Cash Flows from Financing Activities
During the six months ended June 30, 2016 we completed an offering of common stock, as discussed above, in which we received proceeds of $47.1 million, net of offering costs of $2.7 million.
During the six months ended June 30, 2016, we borrowed $36.6 million under our Credit Agreement to pay off the credit facility of Lynden. Subsequent to our common stock offering, we reduced the outstanding balance on our Credit Agreement to $10.0 million.
We had no significant financing activities for the six months ended June 30, 2015.
Derivative Instrument and Hedging Activity
We do not engage in speculative commodity trading activities and do not hedge all available or anticipated quantities of our production. In implementing our hedging strategy, we seek to effectively manage cash flow to minimize price volatility.
We seek to reduce our sensitivity to oil and natural gas price volatility and secure favorable debt financing terms by entering into commodity derivative transactions. We believe our hedging strategy should result in greater predictability of internally generated funds, which in turn can be dedicated to capital development projects and corporate obligations.
Changes in fair value of commodity derivative instruments are reported in earnings in the period in which they occur. Our open commodity derivative instruments were in a net liability position with a fair value of $2.6 million at June 30, 2016. Based on the published commodity futures price curves for the underlying commodity as of June 30, 2016, a 10% increase in per unit commodity prices would cause the total fair value of our commodity derivative financial instruments to decrease by approximately $2.4 million to a net liability of $5.0 million. A 10% decrease in per unit commodity prices would cause the total fair value of our commodity derivative financial instruments to increase by approximately $3.8 million to a net asset of $1.2 million. There would also be a similar increase or decrease in “Net gain on derivative contracts” in the Unaudited Condensed Consolidated Statements of Operations.
Off-Balance Sheet Arrangements
In conjunction with our office lease located in The Woodlands, Texas, we established a letter of credit in the amount of $0.2 million and $0.3 million at June 30, 2016 and December 31, 2015, respectively.
Other than normal operating leases for office space and the letter of credit noted above, we do not have any off-balance sheet arrangements, special purpose entities, financing partnerships or guarantees.

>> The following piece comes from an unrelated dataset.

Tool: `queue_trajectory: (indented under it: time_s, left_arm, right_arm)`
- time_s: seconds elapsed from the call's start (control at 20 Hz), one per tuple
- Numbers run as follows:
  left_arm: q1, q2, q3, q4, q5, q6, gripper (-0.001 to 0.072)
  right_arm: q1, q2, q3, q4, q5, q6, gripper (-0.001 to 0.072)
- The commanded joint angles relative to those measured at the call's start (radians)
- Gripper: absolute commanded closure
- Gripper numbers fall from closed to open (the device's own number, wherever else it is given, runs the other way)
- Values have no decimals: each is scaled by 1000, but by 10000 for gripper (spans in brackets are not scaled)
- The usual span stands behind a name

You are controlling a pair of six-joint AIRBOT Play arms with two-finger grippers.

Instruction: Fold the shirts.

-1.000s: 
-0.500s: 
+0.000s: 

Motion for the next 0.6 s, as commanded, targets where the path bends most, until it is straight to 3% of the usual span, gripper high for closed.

Critical Accounting Policies and Estimates
Our discussion and analysis of our financial condition and results of operations are based upon the Unaudited Condensed Consolidated Financial Statements in this report, which have been prepared in accordance with accounting principles generally accepted in the United States. Preparation of these Unaudited Condensed Consolidated Financial Statements requires us to make estimates and judgments that affect the reported amounts of assets, liabilities, revenues and expenses. There have been no material changes to our critical accounting policies from those described in our Annual Report on Form 10-K for the fiscal year ended December 31, 2015.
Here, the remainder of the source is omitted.